The claim recites a mental process. The mental process recited is: the mapping includes a bitmap with binary values indicating locations of the non-clipped data elements and the clipped data elements.
The claimed invention does not recite any additional elements that integrate the judicial exception into a practical application. Refer to MPEP §2106.04(d). The claimed invention does not recite any additional elements/limitations that amount to significantly more. 

Dependent claim 4 is rejected under 35 U.S.C. § 101 because the claimed invention is directed to an abstract idea without significantly more.
The claim recites a mental process. The mental process recited is: clipping each of the set of gradients includes setting the value equal to zero such that the clipped data elements are zero data elements and the non-clipped data elements are non-zero data elements.
The claimed invention does not recite any additional elements that integrate the judicial exception into a practical application. Refer to MPEP §2106.04(d). The claimed invention does not recite any additional elements/limitations that amount to significantly more. 
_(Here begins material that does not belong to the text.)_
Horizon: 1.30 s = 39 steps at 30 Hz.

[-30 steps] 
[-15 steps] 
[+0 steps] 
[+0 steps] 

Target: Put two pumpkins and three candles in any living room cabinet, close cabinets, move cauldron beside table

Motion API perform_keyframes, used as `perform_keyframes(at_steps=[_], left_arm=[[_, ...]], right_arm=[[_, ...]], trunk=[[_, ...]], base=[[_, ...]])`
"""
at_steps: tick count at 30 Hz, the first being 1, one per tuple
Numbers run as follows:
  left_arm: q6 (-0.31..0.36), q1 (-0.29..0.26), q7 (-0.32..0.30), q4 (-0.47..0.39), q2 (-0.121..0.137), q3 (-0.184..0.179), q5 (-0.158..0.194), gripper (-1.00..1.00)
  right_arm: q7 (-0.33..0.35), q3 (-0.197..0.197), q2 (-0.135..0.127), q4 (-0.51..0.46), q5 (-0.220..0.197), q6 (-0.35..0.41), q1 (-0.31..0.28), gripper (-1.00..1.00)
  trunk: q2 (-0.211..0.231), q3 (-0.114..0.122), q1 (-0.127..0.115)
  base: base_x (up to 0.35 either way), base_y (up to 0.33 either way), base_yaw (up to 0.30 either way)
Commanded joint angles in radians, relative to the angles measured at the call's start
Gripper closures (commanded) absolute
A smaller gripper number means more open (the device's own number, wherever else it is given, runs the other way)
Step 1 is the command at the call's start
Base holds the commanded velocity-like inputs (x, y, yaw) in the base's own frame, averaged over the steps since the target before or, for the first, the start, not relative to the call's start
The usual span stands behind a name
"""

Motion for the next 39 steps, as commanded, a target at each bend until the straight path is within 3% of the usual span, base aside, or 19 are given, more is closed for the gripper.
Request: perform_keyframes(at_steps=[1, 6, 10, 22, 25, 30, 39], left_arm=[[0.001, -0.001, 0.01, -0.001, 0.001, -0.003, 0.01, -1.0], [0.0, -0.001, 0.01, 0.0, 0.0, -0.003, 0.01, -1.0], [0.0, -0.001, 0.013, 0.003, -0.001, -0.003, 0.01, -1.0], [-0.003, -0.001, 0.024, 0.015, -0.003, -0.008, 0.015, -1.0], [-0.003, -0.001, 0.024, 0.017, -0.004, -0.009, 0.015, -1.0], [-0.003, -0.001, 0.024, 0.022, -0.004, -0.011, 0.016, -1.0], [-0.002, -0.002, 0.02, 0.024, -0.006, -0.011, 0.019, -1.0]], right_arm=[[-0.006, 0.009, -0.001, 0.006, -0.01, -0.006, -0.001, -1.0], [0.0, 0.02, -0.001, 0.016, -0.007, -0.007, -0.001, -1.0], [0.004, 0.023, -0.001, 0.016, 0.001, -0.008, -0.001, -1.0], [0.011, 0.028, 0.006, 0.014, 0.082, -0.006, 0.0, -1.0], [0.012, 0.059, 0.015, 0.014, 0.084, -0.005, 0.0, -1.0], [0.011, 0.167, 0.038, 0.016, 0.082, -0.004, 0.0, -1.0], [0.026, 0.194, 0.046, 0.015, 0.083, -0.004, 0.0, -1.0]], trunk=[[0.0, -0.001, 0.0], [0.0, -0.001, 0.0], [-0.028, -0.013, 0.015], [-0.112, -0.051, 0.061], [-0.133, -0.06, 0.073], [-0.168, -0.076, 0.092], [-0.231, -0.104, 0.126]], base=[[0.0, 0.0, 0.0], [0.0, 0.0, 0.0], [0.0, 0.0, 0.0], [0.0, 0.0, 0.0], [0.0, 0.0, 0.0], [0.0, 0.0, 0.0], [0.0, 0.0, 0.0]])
Dependent claim 12 is rejected under 35 U.S.C. § 101 because the claimed invention is directed to an abstract idea without significantly more.
The claim recites a mental process. The mental process recited is: performing the sparsity analysis includes: calculating an average for the set of gradients; calculating a standard deviation for the set of gradients; and determining the threshold based on the average and the standard deviation.
The claimed invention does not recite any additional elements that integrate the judicial exception into a practical application. Refer to MPEP §2106.04(d). The claimed invention does not recite any additional elements/limitations that amount to significantly more. 

The remaining claims 5-11 and 13-20 are rejected under 35 U.S.C. § 101 because the claimed invention is directed to an abstract idea without significantly more for at least the same reasons as those given above with respect to claims 1-4 and 12 with only the addition of generic computer components under step 2A prong 1. Under the broadest reasonable interpretation, these limitations are process steps that cover mental processes including an observation, evaluation, judgment or opinion that could be performed in the human mind or with the aid of pencil and paper but for the recitation of a generic computer component. If a claim, under its broadest reasonable interpretation, covers a mental process but for the recitation of generic computer components, then it falls within the "Mental Process" grouping of abstract ideas. A person would readily be able to perform this process either mentally or with the assistance of pen and paper. See MPEP § 2106.04(a)(2). Limitations that merely reciting the words "apply it" (or an equivalent) with the judicial exception, or merely including instructions to implement an abstract idea on a computer, or merely using a computer as a tool to perform an abstract idea, as discussed in MPEP § 2106.05(f). These additional elements do not integrate the judicial exception into a practical application under step 2A prong 2. Refer to MPEP §2106.04(d). Moreover, the limitations are merely reciting the words "apply it" (or an equivalent) with the judicial exception, or merely including instructions to implement an abstract idea on a computer, or merely using a computer as a tool to perform an abstract idea, as discussed in MPEP § 2106.05(f). These additional elements do not recite any additional elements/limitations that amount to significantly more. Accordingly, the claimed invention recites an abstract idea without significantly more.

Claim Rejections - 35 U.S.C. § 103
In the event the determination of the status of the application as subject to AIA  35 U.S.C. §§ 102 and 103 (or as subject to pre-AIA  35 U.S.C. §§ 102 and 103) is incorrect, any correction of the statutory basis for the rejection will not be considered a new ground of rejection if the prior art relied upon, and the rationale supporting the rejection, would be the same under either status.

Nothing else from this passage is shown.